もちろん、まだ開幕戦の1試合に投げただけ。今季、山下が一軍でどれだけの結果を残せるかは未知数だ。ただ、オープン戦と開幕1試合で残した数字以上に、投げるボールの威力、“えげつなさ”は他球団、そしてファンに鮮烈なインパクトを残した。
第二、第三の山本由伸の誕生も夢ではない
「素材型」の投手は得てして「良いときは良い、悪いときは悪い」というジキルとハイドのような一面を持つことも多い。ただ、オリックスがここ数年で確立した投手育成術と、山下がプロ入りから過ごしてきた道程を振り返ると、この数カ月で見せてくれた姿は偶然ではなく、必然のように思える。
近い将来、エースに――。気の早い話かもしれないが、3年後のWBCでは侍ジャパンに――。そんな期待を抱かせるだけの素質と実力が、プロ3年目の山下には備わっている。

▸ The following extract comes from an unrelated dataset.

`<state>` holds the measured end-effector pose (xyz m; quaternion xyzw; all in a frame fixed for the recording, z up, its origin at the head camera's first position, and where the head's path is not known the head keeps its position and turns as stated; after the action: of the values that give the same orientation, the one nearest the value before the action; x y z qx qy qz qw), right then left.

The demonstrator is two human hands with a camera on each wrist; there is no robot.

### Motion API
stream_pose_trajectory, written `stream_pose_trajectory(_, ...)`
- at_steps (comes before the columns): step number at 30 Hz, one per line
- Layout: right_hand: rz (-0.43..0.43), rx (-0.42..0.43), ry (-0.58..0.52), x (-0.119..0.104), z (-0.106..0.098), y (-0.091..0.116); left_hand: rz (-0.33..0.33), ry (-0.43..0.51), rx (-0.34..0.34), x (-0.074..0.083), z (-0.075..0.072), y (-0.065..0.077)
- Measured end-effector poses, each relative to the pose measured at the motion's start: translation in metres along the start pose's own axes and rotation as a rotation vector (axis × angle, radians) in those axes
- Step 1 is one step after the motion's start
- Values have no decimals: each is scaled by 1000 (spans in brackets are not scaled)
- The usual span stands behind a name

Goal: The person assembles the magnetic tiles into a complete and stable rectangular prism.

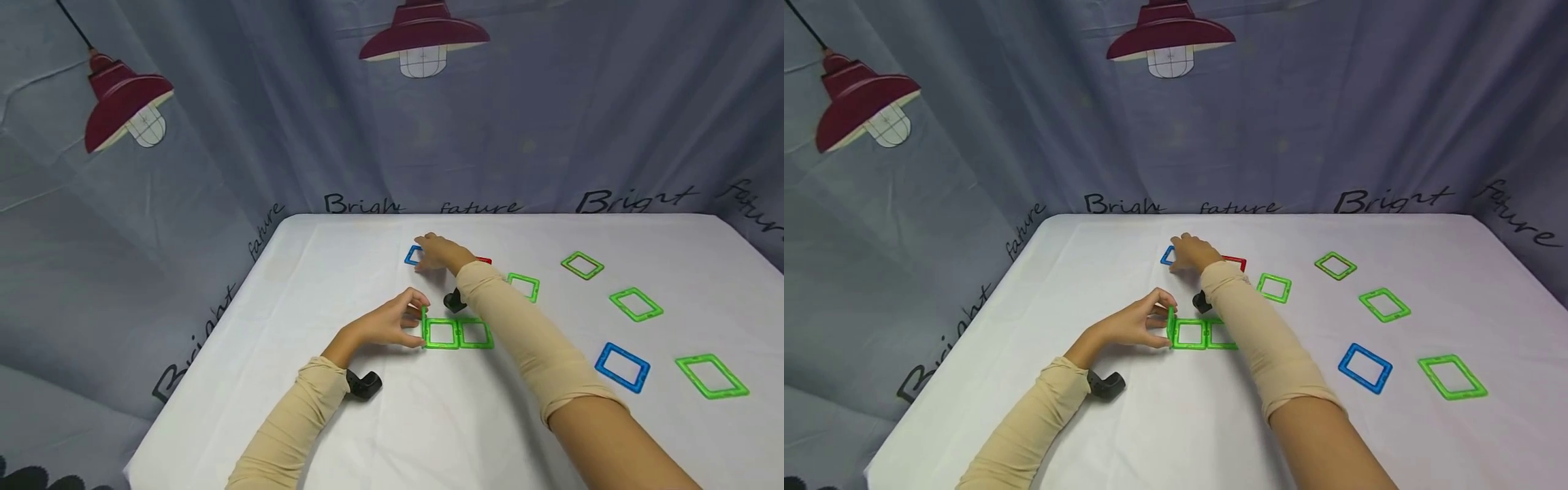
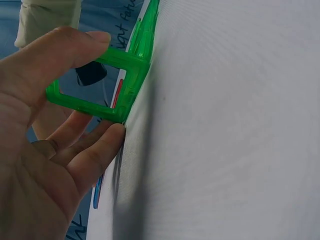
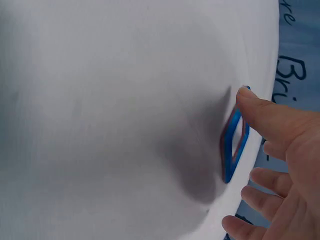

そしてこの好サイクルは、ここで打ち止めになるとも思えない。第二、第三の山本由伸、次世代のエース候補が、山下以外にも生まれてくるかもしれない。
WBCというイレギュラーな出来事が引き金で実現した「開幕投手・山下舜平大」の衝撃は、本人の未来だけでなく、オリックス・バファローズというチームの未来にも、明るい光を差す事象だったように思える。